Thanks for the catch! I let the team know to put the right exercise in the audio practice. Also I'll see what I can do in regards to making a lead sheet with the melody and harmony written out.
So the challenge here with this particular melody is that ideally I would write a harmony that involves both melodic and harmonic motions. So yes to keep it completely melodic I crossed to a lower harmony at the word "Sunshine" with the notes G and F# as a harmony part.
I think I should have mentioned here that I needed to change the melody to make a completely melodic harmony work that stays in diatonic thirds (most folk versions have A to G on "Sunshine" in the melody, which is really beautiful). So what I did here is change the melody to B and then A instead (one whole step higher for both), so you get those nice thirds (B melody over G lower harmony) and (A melody over the F# harmony). Otherwise you would get wierd half step harmonies that are a little too mod and electronic for a basic harmony). Variations happen a lot in folk melodies, so I took a little creative license here.
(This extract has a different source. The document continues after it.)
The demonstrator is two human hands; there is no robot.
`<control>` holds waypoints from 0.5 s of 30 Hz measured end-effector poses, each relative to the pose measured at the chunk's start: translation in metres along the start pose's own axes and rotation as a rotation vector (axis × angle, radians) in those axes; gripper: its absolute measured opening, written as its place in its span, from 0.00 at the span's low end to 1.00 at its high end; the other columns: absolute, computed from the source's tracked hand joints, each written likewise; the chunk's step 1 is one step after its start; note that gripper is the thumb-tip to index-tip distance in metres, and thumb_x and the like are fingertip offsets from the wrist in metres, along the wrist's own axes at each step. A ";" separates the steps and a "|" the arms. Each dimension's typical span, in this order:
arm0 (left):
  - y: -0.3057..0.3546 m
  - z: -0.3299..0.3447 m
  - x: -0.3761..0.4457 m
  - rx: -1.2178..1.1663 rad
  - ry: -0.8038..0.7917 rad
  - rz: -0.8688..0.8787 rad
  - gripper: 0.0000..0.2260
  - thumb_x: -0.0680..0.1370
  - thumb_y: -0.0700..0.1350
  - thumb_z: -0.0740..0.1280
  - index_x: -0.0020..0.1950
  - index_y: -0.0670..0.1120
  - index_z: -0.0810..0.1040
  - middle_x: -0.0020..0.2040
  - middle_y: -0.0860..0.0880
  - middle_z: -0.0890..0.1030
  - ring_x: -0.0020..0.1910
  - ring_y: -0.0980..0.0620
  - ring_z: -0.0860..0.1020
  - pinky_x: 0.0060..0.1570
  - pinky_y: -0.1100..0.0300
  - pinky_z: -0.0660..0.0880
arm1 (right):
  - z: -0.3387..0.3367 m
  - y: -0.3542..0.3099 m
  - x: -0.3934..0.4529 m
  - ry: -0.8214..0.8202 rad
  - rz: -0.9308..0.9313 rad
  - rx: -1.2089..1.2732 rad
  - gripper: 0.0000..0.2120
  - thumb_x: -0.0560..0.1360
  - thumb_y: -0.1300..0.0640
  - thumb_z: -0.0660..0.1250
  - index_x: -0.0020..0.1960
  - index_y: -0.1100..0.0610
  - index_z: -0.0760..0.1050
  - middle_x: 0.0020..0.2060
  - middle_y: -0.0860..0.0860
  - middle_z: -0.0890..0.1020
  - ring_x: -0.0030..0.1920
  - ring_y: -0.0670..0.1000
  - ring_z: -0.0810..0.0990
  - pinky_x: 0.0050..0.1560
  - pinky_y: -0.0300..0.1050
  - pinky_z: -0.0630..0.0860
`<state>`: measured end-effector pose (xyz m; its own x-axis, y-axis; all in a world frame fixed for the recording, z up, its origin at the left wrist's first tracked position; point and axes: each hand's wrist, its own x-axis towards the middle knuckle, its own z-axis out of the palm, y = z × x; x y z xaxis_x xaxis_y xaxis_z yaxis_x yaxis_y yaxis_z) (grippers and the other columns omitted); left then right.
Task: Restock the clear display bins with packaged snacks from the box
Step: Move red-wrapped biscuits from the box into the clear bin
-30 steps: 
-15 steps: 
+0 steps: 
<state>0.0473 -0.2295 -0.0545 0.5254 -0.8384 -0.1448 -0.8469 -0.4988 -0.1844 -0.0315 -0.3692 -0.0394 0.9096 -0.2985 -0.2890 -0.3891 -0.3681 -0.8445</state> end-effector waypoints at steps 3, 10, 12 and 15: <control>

And yes this makes for a moment of a Gmaj7(9) chord when you add the harmony.
An alternative is to stay on a higher harmony and use C# to B so you can keep the melody A to G. It makes a cool suspension adding a raised 4th sound to the G chord. I didn't do this in the lesson because its a little more complicated to explain theory-wise and didn't want to go there with explaining suspensions and such, but in some ways its a more intuative harmony since the parts don't cross. On a second pass I would probably include both options!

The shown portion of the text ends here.